Mirsky R, Winter J, Abney E R, Pruss R M, Gavrilovic J, Raff M C
J Cell Biol. 1980 Mar;84(3):483-94. doi: 10.1083/jcb.84.3.483.
We have used antibodies to identify Schwann cells and oligodendrocytes and to study the expression of myelin-specific glycolipids and proteins in these cells isolated from perinatal rats. Our findings suggest that only Schwann cells which have been induced to myelinate make detectable amounts of galactocerebroside (GC), sulfatide, myelin basic protein (BP), or the major peripheral myelin glycoprotein (P0). When rat Schwann cells were cultured, they stopped making detectable amounts of these myelin molecules, even when the cells were associated with neurites in short-term explant cultures of dorsal root ganglion. In contrast, oligodendrocytes in dissociated cell cultures of neonatal optic nerve, corpus callosum, or cerebellum continued to make GC, sulfatide and BP for many weeks, even in the absence of neurons. These findings suggest that while rat Schwann cells require a continuing signal from appropriate axons to make detectable amounts of myelin-specific glycolipids and proteins, oligodendrocytes do not. Schwann cells and oligodendrocytes also displayed very different morphologies in vitro which appeared to reflect their known differences in myelinating properties in vivo. Since these characteristic morphologies are maintained when Schwann cells and oligodendrocytes were grown together in mixed cultures and in the absence of neurons, we concluded that they are intrinsic properties of these two different myelin-forming cells.
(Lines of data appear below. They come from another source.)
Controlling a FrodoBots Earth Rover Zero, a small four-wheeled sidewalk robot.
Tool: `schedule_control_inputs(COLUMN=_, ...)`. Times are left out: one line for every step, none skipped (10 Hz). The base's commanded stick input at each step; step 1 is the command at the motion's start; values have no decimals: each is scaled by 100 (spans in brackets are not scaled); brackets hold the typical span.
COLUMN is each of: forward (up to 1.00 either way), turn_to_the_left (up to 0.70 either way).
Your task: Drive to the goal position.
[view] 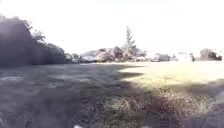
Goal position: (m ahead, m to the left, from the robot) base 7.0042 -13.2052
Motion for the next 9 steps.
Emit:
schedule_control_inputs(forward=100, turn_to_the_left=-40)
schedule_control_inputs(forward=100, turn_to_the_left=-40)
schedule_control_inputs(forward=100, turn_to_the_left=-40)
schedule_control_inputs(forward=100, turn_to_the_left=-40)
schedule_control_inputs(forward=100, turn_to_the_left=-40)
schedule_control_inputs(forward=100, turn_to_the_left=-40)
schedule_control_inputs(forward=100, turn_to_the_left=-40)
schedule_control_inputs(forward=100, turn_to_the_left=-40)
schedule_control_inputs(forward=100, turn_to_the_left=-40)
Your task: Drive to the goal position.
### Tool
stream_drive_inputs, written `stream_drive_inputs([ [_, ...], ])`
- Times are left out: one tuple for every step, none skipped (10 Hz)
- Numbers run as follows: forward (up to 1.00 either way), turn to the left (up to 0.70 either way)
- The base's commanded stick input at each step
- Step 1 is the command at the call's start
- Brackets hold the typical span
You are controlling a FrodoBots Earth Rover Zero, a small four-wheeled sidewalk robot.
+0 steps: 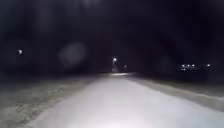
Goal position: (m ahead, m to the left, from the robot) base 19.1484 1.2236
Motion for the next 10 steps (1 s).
stream_drive_inputs([
  [0.70, 0.00],
  [0.70, 0.00],
  [0.70, 0.00],
  [0.70, 0.00],
  [0.70, 0.00],
  [0.70, 0.00],
  [0.70, 0.13],
  [0.70, 0.14],
  [0.70, 0.14],
  [0.70, 0.14],
])
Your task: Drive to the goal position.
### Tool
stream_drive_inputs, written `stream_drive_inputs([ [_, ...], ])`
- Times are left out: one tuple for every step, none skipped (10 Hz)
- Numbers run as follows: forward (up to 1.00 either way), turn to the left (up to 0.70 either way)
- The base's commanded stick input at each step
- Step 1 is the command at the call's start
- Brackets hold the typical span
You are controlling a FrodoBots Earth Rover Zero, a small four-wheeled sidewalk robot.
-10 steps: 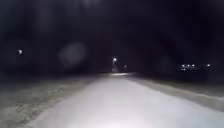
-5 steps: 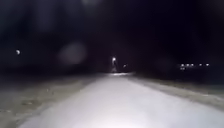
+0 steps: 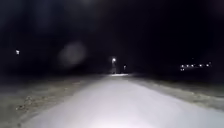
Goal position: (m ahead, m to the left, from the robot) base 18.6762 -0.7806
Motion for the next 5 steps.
stream_drive_inputs([
  [0.70, 0.14],
  [0.70, 0.02],
  [0.70, 0.00],
  [0.70, 0.00],
  [0.70, 0.00],
])
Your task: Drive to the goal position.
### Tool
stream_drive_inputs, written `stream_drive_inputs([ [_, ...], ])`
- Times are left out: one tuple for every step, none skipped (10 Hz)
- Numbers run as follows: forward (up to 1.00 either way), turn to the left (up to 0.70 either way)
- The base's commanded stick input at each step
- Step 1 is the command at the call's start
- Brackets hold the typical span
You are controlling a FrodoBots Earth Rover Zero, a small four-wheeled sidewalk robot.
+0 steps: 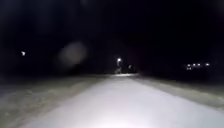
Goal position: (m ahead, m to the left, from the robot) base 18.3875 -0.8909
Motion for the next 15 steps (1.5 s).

我们已使用抗体来识别雪旺细胞和少突胶质细胞,并研究从围产期大鼠分离出的这些细胞中髓鞘特异性糖脂和蛋白质的表达。我们的研究结果表明,只有被诱导形成髓鞘的雪旺细胞才能产生可检测量的半乳糖脑苷脂(GC)、硫脂、髓鞘碱性蛋白(BP)或主要的外周髓鞘糖蛋白(P0)。当培养大鼠雪旺细胞时,即使这些细胞在背根神经节的短期外植体培养物中与神经突相关联,它们也会停止产生可检测量的这些髓鞘分子。相比之下,新生视神经、胼胝体或小脑的解离细胞培养物中的少突胶质细胞即使在没有神经元的情况下也会持续数周产生GC、硫脂和BP。这些研究结果表明,虽然大鼠雪旺细胞需要来自适当轴突的持续信号才能产生可检测量的髓鞘特异性糖脂和蛋白质,但少突胶质细胞则不需要。雪旺细胞和少突胶质细胞在体外也表现出非常不同的形态,这似乎反映了它们在体内已知的髓鞘形成特性差异。由于当雪旺细胞和少突胶质细胞在混合培养物中且在没有神经元的情况下共同生长时,这些特征性形态得以维持,我们得出结论,它们是这两种不同的髓鞘形成细胞的固有特性。